Singles Are Starting to Care Less About Looks. Here’s What They Want Instead
For singles in 2021, the hottest trait in a potential partner isn’t physical attraction, but instead a healthy dose of emotional intelligence. A Match study released today shows that emotional maturity is the most sought-after trait among singles, surpassing all other traits. It’s one of many recent shifts in dating trends that show singles are reconsidering their priorities when it comes to romantic relationships in the wake of the COVID-19 pandemic.
Emotional maturity matters more, looks matter less
For Match’s 11th annual Singles in America study, researchers surveyed over 5,000 singles between the ages of 18 and 98 across the U.S. In addition to the shift toward an interest in emotional maturity, the study also found that singles are looking for stability and security in long-term partners—and that they’re far less concerned this year with finding someone who is physically attractive than they were in the past. While 90% of singles considered physical attractiveness to be an important quality in 2020, only 78% put it this year. Eighty-three percent of singles rated emotional maturity as important, while 84% ranked being open-minded to other cultures and 84% regarded being an effective communicator as a top priority.
Learn More How the Pandemic Fueled the Rise of ‘Intentional’ Dating
A majority of singles reported being eager to be off the market—and the sooner, the better. The study found that only 11% of singles want to date casually, while 62% said they’re looking for meaningful and committed relationships. A lot of people, particularly Gen Z singles and those with millennials, have indicated that they are looking for a partner within the next one year.
Stability and security are important for singles
The effect of the pandemic on these cultural changes cannot be emphasized enough, according to Helen Fisher, Match’s Chief Science Advisor, who said that the trends that have prominently emerged because of COVID-19 have the potential to impact how we date and form partnerships forever.
“I do think this is a historic time in human courtship,” Fisher told TIME, reflecting on the impact of enduring the pandemic. “I’m not surprised that those that came out of it alive grew up,” she said. “The bad boy and bad girl are out—people are going to be having fewer one night stands.”
Several statistics show that people need stability and security after the pandemic. Singles indicated that their desire for a partner to have financial stability (with at least equal income to the survey respondent’s) was nearly 20% higher this year than over the past two years. Similar to the previous year, singles expressed a desire for their partner to be educated at a comparable level and have a career that is successful, increasing by 10% and 5% respectively.
Fisher pointed out that singles want to be more fulfilled in their personal and romantic relationships. She also said that 73% of singles have improved their ability to prioritize important life events over the past 12 months. Lisa Clampitt (president and founder Lisa Clampitt Matchmaking) in New York City attributes this shift to people taking the time to reflect on what is important to them.
Clampitt thinks there’s a connection between self-reflection, and the desire to find an emotionally mature partner as reported in the Match Study. “It’s a lot of personal growth, self-reflection, thinking about what you want in life,” she said. “People have had so much time to reflect, and they want to be with someone who’s also reflecting on similar things.”
Men are looking for commitment more than women. Singles desire marriage.
Research also showed that men and women are shifting their expectations about dating. Researchers found that 70% of men who were single wanted to meet someone in the coming year. This is in contrast to 60% for single women. The importance of getting married increased almost 20% in the last two years, but men were more interested in marriage than women. 22% more men expressed interest in getting married than 14% of women.

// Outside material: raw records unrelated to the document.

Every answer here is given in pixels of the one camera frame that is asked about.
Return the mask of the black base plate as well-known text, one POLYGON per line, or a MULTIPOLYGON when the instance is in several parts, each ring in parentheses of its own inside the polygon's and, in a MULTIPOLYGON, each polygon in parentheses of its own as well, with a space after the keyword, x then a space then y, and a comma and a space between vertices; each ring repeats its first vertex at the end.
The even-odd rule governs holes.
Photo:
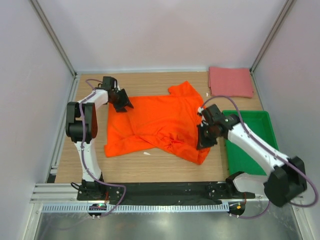
POLYGON ((219 205, 223 200, 254 199, 251 192, 239 192, 224 181, 202 182, 134 182, 121 186, 106 186, 104 194, 84 194, 80 184, 70 185, 78 191, 78 201, 108 201, 115 205, 124 195, 121 205, 131 206, 204 206, 219 205))

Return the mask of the right aluminium corner post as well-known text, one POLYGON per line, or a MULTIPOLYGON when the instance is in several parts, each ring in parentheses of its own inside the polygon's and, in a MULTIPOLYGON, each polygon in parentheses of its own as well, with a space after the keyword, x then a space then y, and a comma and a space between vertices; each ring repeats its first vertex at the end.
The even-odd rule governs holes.
POLYGON ((281 29, 283 23, 285 22, 286 18, 288 17, 290 11, 294 7, 296 0, 286 0, 283 7, 281 8, 278 16, 275 19, 265 41, 263 42, 251 68, 250 74, 253 75, 255 70, 257 69, 259 63, 261 62, 262 58, 264 57, 265 53, 267 52, 268 48, 272 44, 273 40, 277 36, 279 30, 281 29))

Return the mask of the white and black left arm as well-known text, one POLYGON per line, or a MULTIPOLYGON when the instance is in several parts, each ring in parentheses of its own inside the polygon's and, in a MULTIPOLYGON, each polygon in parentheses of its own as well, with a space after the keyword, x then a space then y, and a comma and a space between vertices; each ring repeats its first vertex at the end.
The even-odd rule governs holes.
POLYGON ((95 150, 98 134, 97 110, 106 104, 114 106, 116 112, 125 113, 127 107, 133 108, 124 89, 94 89, 82 100, 72 101, 66 107, 66 135, 74 143, 79 154, 82 179, 78 190, 82 195, 90 195, 101 200, 106 194, 104 182, 95 150))

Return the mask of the aluminium front frame rail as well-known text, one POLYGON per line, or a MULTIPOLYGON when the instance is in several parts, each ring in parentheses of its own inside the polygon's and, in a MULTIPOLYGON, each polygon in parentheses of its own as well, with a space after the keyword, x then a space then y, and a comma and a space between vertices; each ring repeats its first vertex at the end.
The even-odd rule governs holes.
POLYGON ((76 183, 38 183, 31 195, 32 203, 109 202, 122 205, 217 205, 220 202, 266 200, 252 190, 237 191, 224 181, 126 183, 126 190, 108 186, 104 192, 88 191, 76 183))

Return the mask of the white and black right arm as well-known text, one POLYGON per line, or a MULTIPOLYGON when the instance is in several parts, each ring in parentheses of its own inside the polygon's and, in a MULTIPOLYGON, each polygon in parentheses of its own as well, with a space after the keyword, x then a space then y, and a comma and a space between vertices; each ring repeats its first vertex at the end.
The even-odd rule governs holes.
POLYGON ((273 205, 283 207, 307 190, 304 162, 297 156, 290 158, 270 146, 240 116, 201 113, 200 117, 201 122, 197 125, 199 150, 216 145, 217 139, 223 137, 242 149, 265 172, 265 175, 253 175, 238 171, 231 175, 231 182, 225 185, 229 197, 252 193, 265 196, 273 205))

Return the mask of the green plastic tray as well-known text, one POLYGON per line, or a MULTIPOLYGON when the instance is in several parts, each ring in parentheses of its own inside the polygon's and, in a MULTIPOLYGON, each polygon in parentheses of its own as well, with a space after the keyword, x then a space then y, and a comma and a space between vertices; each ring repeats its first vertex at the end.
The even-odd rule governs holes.
POLYGON ((275 158, 280 154, 269 113, 241 110, 240 115, 245 128, 235 125, 225 140, 229 173, 269 176, 275 167, 284 165, 275 158))

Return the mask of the folded pink t shirt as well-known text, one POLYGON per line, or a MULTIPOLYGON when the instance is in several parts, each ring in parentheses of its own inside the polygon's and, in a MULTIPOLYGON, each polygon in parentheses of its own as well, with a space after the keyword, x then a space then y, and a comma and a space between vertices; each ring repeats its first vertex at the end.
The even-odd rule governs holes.
POLYGON ((211 66, 208 69, 208 87, 212 96, 253 98, 254 88, 248 68, 223 68, 211 66))

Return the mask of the left aluminium corner post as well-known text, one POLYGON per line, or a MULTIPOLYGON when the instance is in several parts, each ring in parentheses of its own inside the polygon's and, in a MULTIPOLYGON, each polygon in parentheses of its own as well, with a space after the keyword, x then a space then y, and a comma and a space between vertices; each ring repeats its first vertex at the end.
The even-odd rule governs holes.
POLYGON ((70 59, 68 58, 60 40, 58 39, 50 21, 48 20, 44 10, 42 9, 38 0, 29 0, 28 1, 32 8, 34 9, 37 17, 39 18, 42 26, 44 27, 45 31, 47 32, 49 38, 51 39, 54 47, 56 48, 58 54, 60 55, 61 59, 63 60, 65 66, 71 73, 73 78, 76 78, 77 72, 75 71, 70 59))

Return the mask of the orange t shirt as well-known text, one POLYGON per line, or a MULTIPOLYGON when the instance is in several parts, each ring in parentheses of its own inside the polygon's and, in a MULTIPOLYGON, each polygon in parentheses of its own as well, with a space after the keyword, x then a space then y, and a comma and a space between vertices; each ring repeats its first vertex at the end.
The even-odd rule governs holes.
POLYGON ((197 149, 201 95, 185 81, 168 88, 167 95, 130 97, 133 108, 108 108, 105 155, 121 156, 158 148, 201 165, 210 149, 197 149))

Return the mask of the aluminium corner post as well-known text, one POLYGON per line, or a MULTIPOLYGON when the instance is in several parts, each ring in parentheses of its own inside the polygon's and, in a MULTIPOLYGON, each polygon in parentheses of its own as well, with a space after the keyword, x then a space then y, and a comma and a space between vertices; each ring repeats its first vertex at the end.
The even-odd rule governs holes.
POLYGON ((44 27, 45 31, 47 32, 49 38, 51 39, 54 47, 56 48, 58 54, 60 55, 61 59, 63 60, 65 66, 71 73, 73 78, 76 78, 77 72, 75 71, 70 59, 68 58, 60 40, 58 39, 50 21, 48 20, 44 10, 42 9, 38 0, 29 0, 28 1, 32 8, 34 9, 37 17, 39 18, 42 26, 44 27))
POLYGON ((279 30, 281 29, 283 23, 285 22, 286 18, 288 17, 290 11, 294 7, 296 0, 286 0, 283 7, 281 8, 278 16, 275 19, 265 41, 263 42, 251 68, 250 74, 253 75, 255 70, 257 69, 259 63, 261 62, 262 58, 264 57, 265 53, 267 52, 268 48, 272 44, 273 40, 277 36, 279 30))

Maria Avgitidis, the CEO of Agape Matchmaker in New York, sees this trend less as an indicator of some sort of evolution for men and more likely another sign of how the pandemic has changed people’s priorities.
“Every single woman is ready for the right guy if he comes along,” Avgitidis said. “The only difference here, which is a 2021-2022 situation, is that more women are willing to walk away from partners that are not worth their time. If he’s going to gaslight me, if he’s going to be avoidant, if he’s not going to be emotionally mature, I’m going to just move away.”